Exercise description:
From the data below, give the number of lines holding the word "camera", with nothing else added.

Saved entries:
*** Block opens ***

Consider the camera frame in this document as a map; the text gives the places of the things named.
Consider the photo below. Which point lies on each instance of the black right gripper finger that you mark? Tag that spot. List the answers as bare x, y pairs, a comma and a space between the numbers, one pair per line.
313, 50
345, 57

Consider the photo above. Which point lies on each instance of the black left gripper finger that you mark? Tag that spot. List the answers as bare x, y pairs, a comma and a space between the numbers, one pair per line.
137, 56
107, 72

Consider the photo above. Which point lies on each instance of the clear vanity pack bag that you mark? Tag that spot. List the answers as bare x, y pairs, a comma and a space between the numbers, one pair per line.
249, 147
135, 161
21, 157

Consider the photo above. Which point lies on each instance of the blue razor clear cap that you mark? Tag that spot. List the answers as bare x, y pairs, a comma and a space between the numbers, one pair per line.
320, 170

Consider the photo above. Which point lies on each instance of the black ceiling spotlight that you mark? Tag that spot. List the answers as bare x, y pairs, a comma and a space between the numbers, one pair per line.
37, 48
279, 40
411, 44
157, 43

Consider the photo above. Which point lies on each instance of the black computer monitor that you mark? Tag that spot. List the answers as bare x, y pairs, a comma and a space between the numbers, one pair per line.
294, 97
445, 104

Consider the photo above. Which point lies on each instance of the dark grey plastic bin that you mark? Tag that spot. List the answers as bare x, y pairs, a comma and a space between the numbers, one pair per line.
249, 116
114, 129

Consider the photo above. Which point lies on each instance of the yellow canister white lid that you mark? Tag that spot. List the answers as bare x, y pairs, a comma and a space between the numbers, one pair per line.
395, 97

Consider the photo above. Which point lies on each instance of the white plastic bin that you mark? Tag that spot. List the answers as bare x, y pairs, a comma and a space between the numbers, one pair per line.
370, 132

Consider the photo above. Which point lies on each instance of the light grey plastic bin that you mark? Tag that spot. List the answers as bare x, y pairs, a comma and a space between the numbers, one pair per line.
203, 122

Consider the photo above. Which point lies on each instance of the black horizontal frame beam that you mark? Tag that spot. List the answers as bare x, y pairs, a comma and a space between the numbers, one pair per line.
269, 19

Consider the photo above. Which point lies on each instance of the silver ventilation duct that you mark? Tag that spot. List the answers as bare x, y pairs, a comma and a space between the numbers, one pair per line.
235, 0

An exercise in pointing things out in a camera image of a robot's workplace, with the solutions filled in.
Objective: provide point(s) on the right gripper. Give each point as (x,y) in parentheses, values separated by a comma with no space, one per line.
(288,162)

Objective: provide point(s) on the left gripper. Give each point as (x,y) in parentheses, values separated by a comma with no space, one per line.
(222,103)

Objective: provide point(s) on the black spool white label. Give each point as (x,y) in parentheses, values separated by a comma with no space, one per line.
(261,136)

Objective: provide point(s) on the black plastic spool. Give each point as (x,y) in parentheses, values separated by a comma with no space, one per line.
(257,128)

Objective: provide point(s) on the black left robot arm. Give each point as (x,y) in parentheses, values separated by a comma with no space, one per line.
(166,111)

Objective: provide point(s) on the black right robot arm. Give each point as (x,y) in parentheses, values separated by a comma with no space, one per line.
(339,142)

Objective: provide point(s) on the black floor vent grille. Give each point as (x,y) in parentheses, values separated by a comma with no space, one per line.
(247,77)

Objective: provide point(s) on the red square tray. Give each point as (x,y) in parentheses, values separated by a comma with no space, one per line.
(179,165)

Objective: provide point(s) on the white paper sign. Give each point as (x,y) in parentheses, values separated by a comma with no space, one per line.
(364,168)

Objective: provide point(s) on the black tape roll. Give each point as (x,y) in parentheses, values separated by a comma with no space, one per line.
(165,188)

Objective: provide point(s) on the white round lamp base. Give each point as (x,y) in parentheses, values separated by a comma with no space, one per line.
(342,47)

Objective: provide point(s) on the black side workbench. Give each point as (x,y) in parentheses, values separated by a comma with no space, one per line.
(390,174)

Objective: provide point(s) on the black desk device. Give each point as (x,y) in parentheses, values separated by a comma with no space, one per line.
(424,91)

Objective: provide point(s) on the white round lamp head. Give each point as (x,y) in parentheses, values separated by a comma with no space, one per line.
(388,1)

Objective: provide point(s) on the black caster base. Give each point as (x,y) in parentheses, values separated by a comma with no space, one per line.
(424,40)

*** Block closes ***
*** Block opens ***

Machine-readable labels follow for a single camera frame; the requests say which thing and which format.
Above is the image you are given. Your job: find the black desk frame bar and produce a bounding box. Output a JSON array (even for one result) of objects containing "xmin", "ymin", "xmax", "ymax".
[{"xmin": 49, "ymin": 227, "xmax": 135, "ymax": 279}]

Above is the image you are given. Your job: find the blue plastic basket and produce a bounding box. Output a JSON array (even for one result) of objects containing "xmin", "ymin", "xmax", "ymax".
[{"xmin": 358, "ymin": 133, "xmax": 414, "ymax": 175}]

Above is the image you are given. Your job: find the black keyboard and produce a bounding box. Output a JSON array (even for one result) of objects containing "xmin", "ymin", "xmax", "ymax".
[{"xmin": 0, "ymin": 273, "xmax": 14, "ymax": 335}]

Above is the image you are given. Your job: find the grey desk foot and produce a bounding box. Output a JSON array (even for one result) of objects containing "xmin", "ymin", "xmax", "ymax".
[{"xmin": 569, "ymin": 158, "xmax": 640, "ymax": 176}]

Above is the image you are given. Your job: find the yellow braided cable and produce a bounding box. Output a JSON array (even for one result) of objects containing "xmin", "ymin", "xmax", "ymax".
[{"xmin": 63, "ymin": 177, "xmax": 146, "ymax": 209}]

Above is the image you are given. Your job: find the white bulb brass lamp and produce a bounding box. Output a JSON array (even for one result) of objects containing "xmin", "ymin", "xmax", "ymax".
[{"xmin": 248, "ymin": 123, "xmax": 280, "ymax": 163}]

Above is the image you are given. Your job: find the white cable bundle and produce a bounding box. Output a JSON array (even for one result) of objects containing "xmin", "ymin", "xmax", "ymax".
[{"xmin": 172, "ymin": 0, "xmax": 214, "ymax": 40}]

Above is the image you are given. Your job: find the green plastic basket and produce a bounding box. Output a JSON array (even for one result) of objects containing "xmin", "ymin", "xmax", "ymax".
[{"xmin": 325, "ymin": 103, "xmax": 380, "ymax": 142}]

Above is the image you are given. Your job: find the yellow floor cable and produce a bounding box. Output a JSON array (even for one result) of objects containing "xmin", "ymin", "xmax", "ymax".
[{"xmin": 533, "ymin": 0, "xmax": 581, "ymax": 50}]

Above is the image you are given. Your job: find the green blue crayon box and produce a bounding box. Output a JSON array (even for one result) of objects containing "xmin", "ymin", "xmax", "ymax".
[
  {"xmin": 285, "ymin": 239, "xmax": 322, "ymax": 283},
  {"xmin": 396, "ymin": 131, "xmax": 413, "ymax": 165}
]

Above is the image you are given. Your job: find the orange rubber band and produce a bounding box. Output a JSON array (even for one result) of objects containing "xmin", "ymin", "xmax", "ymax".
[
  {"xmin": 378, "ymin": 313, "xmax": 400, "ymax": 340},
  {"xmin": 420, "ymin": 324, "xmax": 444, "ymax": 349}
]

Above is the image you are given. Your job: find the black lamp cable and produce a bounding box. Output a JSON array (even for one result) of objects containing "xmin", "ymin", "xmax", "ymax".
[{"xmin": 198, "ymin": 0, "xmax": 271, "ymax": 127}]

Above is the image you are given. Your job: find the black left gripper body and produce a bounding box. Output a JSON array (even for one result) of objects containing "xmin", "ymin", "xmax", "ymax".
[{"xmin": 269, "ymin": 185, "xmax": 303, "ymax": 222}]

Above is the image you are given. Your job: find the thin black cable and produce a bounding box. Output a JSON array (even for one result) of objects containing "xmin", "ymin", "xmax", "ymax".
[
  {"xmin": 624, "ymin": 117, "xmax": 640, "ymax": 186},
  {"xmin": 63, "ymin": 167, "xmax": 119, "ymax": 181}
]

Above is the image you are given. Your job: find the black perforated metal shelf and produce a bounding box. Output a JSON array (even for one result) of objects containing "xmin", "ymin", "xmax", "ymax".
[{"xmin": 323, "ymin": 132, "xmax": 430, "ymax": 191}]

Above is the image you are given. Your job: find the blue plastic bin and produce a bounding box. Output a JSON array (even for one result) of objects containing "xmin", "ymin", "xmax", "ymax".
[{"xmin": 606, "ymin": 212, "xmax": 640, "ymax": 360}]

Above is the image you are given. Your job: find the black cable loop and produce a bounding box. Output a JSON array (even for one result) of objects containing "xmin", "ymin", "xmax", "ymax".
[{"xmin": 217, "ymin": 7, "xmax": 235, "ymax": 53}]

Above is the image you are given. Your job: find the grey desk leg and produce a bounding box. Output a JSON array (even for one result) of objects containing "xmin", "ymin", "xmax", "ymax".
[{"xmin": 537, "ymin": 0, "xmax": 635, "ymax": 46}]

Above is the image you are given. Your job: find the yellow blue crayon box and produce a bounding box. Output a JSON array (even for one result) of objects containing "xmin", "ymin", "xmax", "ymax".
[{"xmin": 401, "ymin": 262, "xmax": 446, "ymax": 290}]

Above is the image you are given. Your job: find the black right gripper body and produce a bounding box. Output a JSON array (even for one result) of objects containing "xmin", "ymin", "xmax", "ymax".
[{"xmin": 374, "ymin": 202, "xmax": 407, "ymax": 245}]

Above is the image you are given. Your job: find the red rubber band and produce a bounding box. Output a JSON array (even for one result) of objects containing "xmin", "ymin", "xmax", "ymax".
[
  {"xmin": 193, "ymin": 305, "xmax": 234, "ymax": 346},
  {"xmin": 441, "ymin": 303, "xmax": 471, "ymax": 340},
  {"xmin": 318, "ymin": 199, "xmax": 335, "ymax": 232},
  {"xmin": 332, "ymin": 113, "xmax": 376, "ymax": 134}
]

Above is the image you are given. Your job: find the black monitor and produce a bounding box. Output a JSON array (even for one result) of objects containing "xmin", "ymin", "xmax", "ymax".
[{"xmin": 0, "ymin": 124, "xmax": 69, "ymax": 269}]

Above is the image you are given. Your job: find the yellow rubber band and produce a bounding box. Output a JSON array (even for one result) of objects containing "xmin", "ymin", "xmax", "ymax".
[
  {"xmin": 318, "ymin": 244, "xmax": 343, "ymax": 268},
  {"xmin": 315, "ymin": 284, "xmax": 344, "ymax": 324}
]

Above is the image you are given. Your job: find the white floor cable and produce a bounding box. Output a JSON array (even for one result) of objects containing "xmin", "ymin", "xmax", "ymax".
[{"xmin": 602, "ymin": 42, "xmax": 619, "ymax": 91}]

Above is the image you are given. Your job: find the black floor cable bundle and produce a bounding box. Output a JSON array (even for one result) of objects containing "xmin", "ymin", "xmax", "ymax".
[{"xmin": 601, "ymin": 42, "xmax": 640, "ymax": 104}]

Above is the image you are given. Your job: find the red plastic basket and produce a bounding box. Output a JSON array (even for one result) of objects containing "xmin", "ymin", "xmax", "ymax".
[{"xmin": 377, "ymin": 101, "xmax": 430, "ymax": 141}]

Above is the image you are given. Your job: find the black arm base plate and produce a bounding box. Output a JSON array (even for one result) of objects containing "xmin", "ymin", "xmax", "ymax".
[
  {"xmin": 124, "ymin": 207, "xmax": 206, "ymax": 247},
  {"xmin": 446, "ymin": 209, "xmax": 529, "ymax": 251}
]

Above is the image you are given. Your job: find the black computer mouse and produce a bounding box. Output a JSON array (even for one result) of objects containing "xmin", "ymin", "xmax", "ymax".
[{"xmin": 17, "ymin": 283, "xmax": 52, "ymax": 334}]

*** Block closes ***

Answer space:
3